Action item → Collect all lines from the records below that include the word "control".

(Data extracted from a collection)
-----
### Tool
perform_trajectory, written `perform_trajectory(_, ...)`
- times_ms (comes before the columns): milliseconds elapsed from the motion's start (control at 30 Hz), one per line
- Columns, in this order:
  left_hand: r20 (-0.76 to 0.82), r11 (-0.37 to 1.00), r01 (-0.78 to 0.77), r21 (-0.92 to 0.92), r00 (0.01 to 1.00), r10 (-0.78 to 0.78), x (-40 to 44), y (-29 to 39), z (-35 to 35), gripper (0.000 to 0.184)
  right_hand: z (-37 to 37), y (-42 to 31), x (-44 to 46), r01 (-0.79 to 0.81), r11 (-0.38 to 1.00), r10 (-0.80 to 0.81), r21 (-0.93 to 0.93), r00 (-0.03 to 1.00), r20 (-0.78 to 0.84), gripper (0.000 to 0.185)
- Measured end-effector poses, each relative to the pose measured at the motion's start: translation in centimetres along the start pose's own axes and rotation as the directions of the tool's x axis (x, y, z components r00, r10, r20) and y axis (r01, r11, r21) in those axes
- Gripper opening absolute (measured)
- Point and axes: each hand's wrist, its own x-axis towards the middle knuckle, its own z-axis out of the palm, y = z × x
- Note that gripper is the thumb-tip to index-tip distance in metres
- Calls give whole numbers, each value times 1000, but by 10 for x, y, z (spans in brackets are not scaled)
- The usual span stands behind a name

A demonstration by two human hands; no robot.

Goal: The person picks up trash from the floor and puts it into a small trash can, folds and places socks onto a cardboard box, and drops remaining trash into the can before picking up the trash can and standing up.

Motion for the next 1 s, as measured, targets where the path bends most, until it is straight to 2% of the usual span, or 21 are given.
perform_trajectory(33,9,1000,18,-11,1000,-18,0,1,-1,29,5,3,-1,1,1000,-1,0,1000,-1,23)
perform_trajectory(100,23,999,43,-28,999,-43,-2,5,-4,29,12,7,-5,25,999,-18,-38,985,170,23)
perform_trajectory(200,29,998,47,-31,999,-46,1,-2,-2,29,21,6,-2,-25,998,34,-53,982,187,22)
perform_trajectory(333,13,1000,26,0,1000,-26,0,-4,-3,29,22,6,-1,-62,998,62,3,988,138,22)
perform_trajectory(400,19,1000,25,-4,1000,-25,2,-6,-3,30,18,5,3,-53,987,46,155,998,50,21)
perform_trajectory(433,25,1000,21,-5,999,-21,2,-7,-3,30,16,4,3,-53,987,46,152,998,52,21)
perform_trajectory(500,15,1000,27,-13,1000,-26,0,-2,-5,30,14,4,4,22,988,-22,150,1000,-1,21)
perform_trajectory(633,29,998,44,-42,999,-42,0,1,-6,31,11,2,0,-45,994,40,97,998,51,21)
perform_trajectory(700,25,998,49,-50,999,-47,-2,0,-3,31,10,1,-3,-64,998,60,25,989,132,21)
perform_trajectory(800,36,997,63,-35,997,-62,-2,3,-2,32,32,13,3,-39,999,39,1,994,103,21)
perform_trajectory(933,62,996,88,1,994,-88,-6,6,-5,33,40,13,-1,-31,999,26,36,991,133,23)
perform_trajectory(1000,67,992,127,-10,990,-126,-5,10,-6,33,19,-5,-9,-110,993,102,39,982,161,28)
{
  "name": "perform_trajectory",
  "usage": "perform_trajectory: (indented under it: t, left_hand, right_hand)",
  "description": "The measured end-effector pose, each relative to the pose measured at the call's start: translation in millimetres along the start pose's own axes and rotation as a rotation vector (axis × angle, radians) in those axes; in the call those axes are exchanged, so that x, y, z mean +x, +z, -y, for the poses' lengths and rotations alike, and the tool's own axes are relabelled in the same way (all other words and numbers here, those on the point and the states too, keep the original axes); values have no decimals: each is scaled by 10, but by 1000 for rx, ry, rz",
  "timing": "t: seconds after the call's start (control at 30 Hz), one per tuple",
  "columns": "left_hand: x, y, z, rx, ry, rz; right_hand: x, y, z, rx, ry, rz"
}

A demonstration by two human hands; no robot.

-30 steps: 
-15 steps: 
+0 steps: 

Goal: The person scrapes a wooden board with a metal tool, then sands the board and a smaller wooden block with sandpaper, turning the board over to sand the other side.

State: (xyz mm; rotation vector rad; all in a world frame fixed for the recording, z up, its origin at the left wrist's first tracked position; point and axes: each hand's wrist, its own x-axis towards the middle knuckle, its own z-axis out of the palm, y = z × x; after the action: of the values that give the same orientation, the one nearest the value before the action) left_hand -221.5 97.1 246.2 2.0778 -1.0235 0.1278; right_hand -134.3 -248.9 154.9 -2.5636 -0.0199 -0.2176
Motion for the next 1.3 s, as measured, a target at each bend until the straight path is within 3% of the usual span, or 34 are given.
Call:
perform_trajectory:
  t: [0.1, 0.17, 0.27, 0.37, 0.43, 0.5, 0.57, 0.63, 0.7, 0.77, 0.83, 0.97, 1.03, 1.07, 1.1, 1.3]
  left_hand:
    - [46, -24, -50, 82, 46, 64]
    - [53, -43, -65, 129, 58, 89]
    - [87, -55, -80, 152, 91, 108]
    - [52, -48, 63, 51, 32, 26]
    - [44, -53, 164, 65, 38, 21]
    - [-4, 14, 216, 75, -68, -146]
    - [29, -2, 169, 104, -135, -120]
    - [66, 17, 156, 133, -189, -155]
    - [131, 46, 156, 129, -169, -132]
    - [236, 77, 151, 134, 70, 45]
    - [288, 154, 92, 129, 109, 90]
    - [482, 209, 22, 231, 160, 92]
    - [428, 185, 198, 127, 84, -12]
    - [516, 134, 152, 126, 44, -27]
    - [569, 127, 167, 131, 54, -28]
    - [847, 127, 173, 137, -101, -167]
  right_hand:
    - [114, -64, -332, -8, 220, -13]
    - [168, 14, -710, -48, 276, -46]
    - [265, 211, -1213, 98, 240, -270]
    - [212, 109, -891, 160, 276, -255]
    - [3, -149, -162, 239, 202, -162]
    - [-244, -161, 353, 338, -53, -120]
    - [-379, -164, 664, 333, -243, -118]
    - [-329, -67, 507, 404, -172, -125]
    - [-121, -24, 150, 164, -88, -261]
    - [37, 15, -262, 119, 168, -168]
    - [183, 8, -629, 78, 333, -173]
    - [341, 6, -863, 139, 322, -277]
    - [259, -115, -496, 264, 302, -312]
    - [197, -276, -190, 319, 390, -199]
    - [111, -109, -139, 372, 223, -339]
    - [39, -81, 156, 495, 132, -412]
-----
Solution for this exercise →
- times_ms (comes before the columns): milliseconds elapsed from the motion's start (control at 30 Hz), one per line
  "timing": "t: seconds after the call's start (control at 30 Hz), one per tuple",

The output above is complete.